To study for the final I would suggest you: (1) Know how to do (by heart) all the practice problems. (2) Go over your notes at least three times. Second and third time try to see how much you can remember from the first time. (3) Go over the homework problems. (4) Try to create your own problems similar to the ones I have given and solve them. (5) Skim the relevant sections from the book. (6) If you want to study in groups, at this point you are ready to quiz each other. The practice final is below. Here are some facts about the actual final: (a) It is comprehensive (b) It is open book, open notes, you will have at least 24 hours to do the test and upload it using the class homework submission mechanism. (d) Some problems will be dependent on some personal information about you such as your ID, and you will not receive credit if you don't make use of this information correctly. (e) It is 10 problems (3pts each), 6 problems will be on materials since the midterm, 4 problems will be from the topics of the midterm. (f) Two problems will be exactly (less typos) off of the practice final, and one will be off of the practice midterm.

1. Give an example of an ambiguous grammar. Give an example of string generated by the grammar with two distinct leftmost derivations.
2. Convert the grammar with rules `S -> Aba`, `C->D`, `D ->aab`, `B->Ac`, `E->ghc` to CNF. Assume `S` is the start variable.
3. Consider the grammar with rules `S->AT`, `S->c`, `T->SB`, `A->DD`, `B->b`, `D->a`. Assume `S` is the start variable. Show step-by-step how the CYK algorithm would determine if `aacb` was in the language generated by this grammar.
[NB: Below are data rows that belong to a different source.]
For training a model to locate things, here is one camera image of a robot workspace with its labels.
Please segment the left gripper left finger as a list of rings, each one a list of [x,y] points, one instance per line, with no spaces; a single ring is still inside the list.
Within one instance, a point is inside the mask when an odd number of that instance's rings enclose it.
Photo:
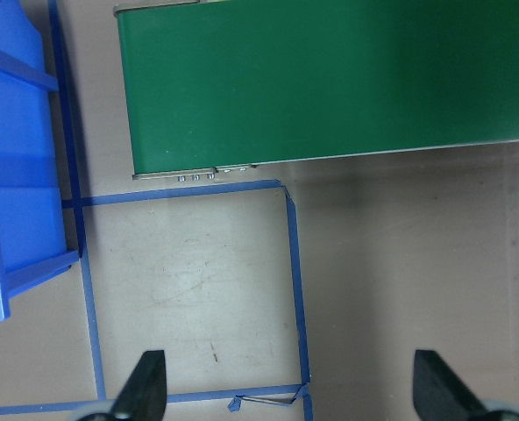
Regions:
[[[167,406],[167,371],[163,350],[145,351],[108,414],[112,420],[161,421]]]

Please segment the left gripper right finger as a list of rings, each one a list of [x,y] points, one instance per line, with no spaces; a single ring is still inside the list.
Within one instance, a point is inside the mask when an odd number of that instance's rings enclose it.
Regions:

4. Draw a PDA capable of doing palindrome checking for string over the alphabet {a,b,c}.
5. Prove that CFLs are not closed intersection.
6. Modify the PDA definition so that rather than a machine having one stack it now supports two stacks. Show this model can simulate a Turing Machine and that a Turing Machine can simulate a two stack PDA.
7. Carefully define the class SPACE(f(n)) using offline Turing Machines, so that classes like SPACE(log n) are meaningful. Prove an analog of our linear speed-up theorem for space complexity classes.
8. Define the following concepts and give an example: (a) universal Turing Machine, (b) co-r.e.-complete language, (c) co-NP complete language.
9. Define computation history. Prove `E_{LBA}` is undecidable using a computation history argument.
10. Use Rice's theorem to show that the question of whether a Turing Machine correctly accepts the same strings written in ASCII as Professor Pollett would call solutions to this problem is undecidable.